O presidente Donald Trump impôs aumentos salariais em móveis, armários de cozinha e penteadeiras, minando escolhas difíceis poucas horas antes de elas acontecerem, enquanto a antiga frustração com os preços altos continua a ferver.
A Casa Branca publicou esta folha na noite de quarta-feira anunciando a desaceleração do crescimento do presidente para o ano, até 1º de janeiro. 2027
“Os Estados Unidos continuam a colaborar com os seus parceiros comerciais para melhorar o comércio e a segurança nacional no que diz respeito aos produtos de madeira importados”, explica a ficha informativa.
Sub às notícias de setembroTrump ordenou que as tarifas sobre certos “móveis estofados” subissem de 25% para 30%, enquanto as tarifas sobre guarda-roupas e penteadeiras de cozinha deveriam dobrar para 50%.
A notícia de quarta-feira, que chega no momento em que Trump organiza uma festa de Ano Novo em sua propriedade em Mar-a-Lago, Flórida, está encerrando.
A tarifa existente de 25% sobre todos os três tipos de produtos permanecerá em vigor, disse a Casa Branca.
O atraso destaca o ritmo das escolhas comerciais de Trump numa altura em que os níveis de preços permanecem politicamente sensíveis, especialmente para bens estreitamente ligados aos gastos dos consumidores e à melhoria da habitação.
Móveis e armários são compras caras para muitas famílias, e os executivos do setor alertaram que tarifas mais altas serão aprovadas rapidamente na forma de vendas mais altas.
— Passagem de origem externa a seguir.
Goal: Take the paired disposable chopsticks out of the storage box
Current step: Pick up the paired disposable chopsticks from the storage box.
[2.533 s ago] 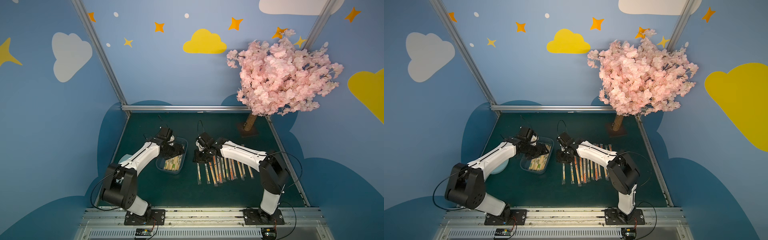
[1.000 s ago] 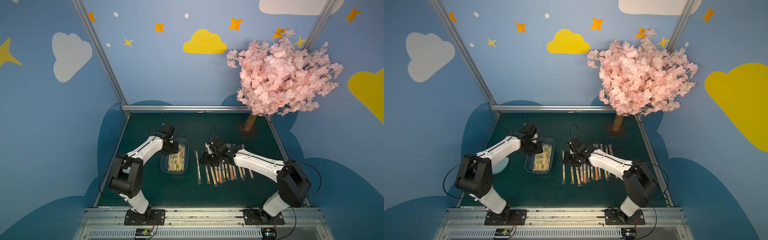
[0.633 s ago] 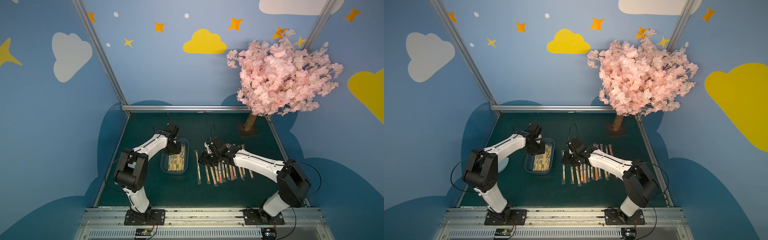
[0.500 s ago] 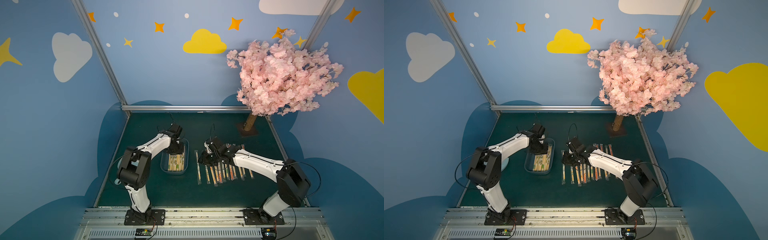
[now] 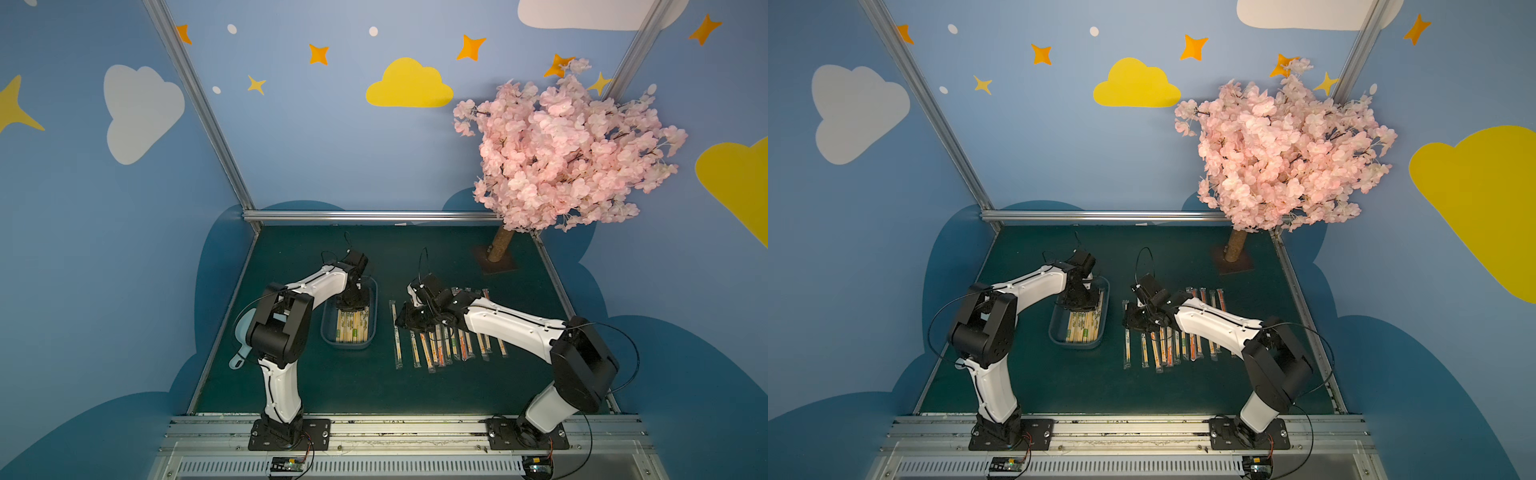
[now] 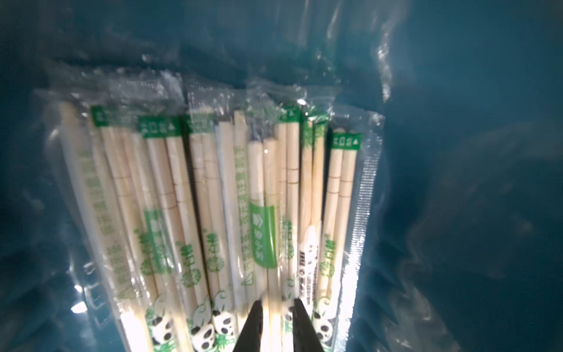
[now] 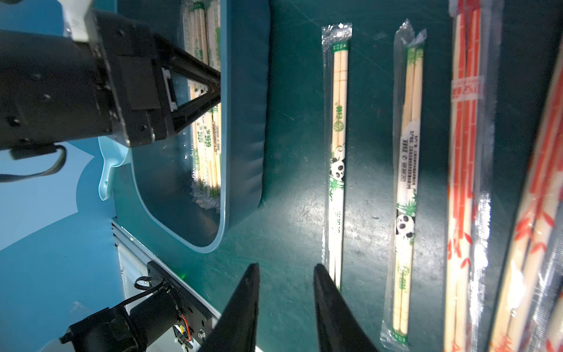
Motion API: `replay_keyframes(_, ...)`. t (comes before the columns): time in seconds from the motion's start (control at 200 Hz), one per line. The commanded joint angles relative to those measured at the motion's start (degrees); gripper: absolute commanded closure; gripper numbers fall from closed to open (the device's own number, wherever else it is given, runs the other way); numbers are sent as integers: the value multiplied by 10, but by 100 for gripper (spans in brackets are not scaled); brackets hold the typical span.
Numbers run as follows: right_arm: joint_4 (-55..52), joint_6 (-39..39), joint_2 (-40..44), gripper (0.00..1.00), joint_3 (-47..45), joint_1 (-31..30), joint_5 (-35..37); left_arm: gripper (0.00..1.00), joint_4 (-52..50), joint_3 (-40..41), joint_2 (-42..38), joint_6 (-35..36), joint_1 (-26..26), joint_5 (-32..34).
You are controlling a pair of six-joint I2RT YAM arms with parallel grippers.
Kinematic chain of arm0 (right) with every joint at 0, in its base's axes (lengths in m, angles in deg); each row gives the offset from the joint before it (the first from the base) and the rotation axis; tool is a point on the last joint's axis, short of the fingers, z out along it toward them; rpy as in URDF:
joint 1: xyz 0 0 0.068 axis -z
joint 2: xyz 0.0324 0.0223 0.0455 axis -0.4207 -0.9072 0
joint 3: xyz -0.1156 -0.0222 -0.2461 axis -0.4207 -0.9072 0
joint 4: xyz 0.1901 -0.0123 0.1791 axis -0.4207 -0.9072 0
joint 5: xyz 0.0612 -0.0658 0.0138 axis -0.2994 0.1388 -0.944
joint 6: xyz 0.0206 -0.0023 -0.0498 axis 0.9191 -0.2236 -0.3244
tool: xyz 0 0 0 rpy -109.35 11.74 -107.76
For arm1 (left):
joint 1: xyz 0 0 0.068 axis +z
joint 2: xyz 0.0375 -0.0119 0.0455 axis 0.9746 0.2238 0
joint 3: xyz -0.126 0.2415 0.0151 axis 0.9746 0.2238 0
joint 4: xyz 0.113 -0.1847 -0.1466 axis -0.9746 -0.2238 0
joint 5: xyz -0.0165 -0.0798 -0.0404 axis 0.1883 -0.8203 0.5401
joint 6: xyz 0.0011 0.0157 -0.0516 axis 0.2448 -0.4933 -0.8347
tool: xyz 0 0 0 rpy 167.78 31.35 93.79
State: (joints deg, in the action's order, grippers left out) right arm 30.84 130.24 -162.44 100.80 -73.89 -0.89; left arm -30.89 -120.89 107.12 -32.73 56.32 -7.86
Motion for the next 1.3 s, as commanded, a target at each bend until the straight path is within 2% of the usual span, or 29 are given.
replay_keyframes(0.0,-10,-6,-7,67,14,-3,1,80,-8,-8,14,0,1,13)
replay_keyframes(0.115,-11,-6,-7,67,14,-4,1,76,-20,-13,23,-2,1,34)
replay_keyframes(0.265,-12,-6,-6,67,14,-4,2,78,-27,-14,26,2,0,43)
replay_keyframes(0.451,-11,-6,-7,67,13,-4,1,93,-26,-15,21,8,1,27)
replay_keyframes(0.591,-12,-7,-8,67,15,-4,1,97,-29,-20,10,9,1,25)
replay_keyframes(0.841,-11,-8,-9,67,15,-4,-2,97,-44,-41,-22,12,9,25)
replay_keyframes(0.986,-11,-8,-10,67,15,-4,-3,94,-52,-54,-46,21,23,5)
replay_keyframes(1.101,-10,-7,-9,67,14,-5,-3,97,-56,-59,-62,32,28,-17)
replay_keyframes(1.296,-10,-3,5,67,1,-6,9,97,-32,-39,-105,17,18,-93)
A Casa Branca enquadrou o atraso como parte de uma estratégia de negociação mais ampla, e não como uma retirada da agenda comercial.
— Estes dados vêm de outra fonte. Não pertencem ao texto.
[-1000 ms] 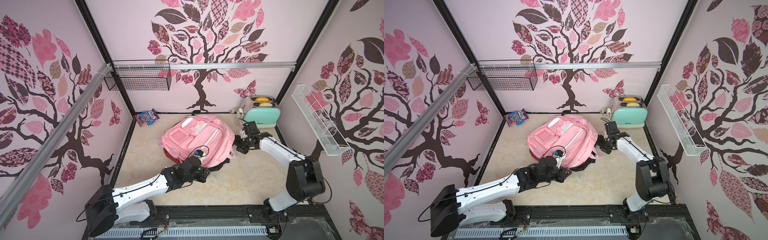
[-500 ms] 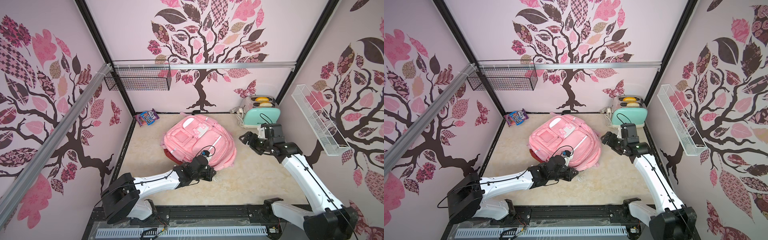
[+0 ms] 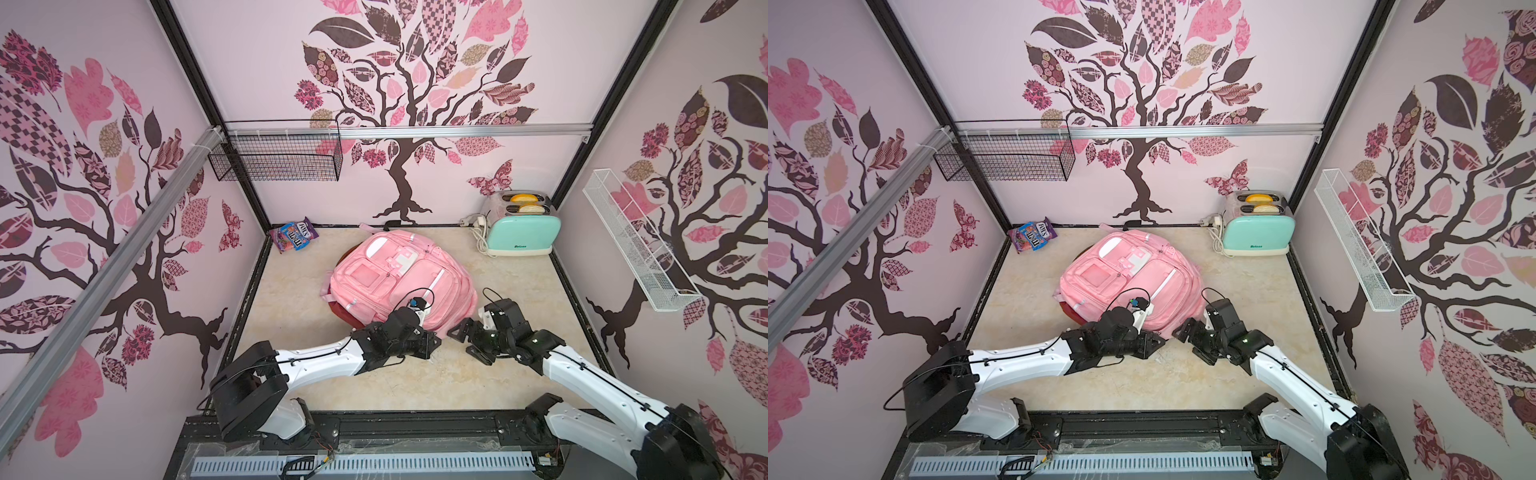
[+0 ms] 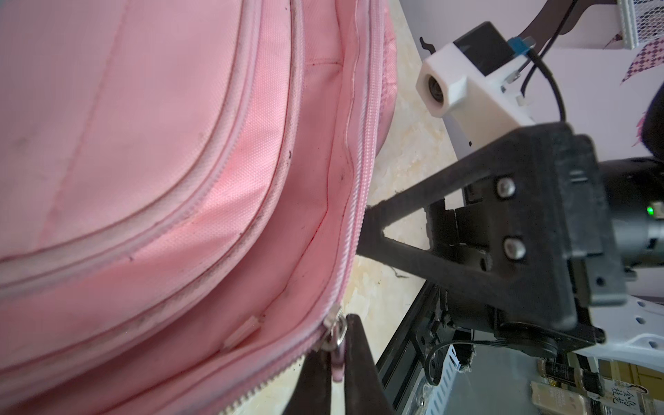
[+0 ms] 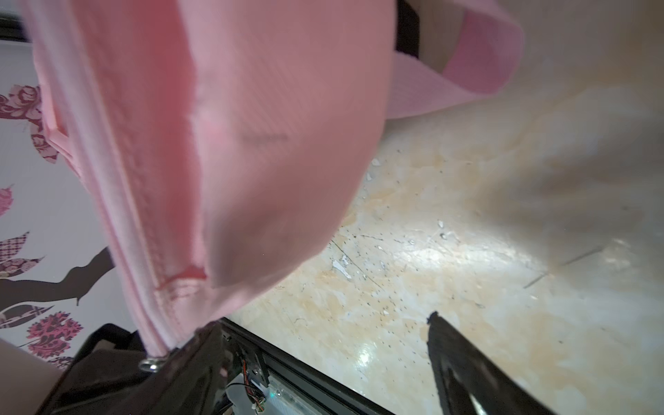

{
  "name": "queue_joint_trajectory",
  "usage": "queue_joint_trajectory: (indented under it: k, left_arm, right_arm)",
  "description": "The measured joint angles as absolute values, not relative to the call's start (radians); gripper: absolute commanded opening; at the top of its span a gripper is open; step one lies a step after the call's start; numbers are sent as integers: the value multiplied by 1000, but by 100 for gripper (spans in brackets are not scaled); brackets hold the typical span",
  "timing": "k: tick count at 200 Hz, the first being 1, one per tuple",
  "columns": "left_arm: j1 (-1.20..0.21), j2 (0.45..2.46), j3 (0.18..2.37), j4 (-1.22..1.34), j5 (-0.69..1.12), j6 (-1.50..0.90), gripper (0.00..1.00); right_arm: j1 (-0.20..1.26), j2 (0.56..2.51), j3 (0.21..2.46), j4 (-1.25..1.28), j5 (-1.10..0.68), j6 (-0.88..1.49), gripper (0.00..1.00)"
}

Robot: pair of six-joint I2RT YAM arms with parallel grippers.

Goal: Zip up the backpack
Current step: Zip the zipper on the backpack.

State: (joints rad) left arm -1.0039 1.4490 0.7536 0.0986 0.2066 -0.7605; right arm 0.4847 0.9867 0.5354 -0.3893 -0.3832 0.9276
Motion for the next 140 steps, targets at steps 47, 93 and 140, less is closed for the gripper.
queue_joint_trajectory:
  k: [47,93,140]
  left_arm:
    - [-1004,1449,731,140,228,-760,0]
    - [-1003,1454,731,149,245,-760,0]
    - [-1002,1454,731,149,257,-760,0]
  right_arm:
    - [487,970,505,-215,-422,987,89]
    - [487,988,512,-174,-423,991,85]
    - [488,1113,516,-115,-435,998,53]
“Dadas as negociações frutíferas do Presidente sobre as importações de produtos de madeira, o atraso do Presidente aumenta o risco de permitir a realização de novas negociações com outros países”, afirma a ficha informativa.
Essa linguagem sugere que as negociações poderiam dar lugar a acordos que foram decididos a serem adiados ou repetidos antes do prazo do novo plano tarifário de 2027.
A Casa Branca planeou anteriormente aumentar as estruturas tarifárias para pressionar os fornecedores estrangeiros ao longo do tempo, dando ao mesmo tempo aos importadores e retalhistas tempo para se ajustarem.
A segunda parte, já adiada, aumentaria os custos pelo tamanho dos móveis e do armário.
Vendedores e importadores haviam aumentado em 1º de janeiro, com muitos alertando que o salto para 50 tarifas sobre armários de cozinha e penteadeiras seria difícil de absorver sem aumentos imediatos de preços ou cortes de produtos.
Um atraso de um ano dá às empresas-ponte mais tempo para gerir inventários, negociar com fornecedores ou realizar transferências, embora não elimine o fardo de abandonar o assunto.
À medida que se aproximam as eleições intercalares de 2026, as preocupações com a inflação e o custo de vida surgiram como questões importantes e polémicas, com a Casa Branca a continuar a defender as tarifas como uma ferramenta para proteger as indústrias dos EUA e extrair concessões dos parceiros comerciais.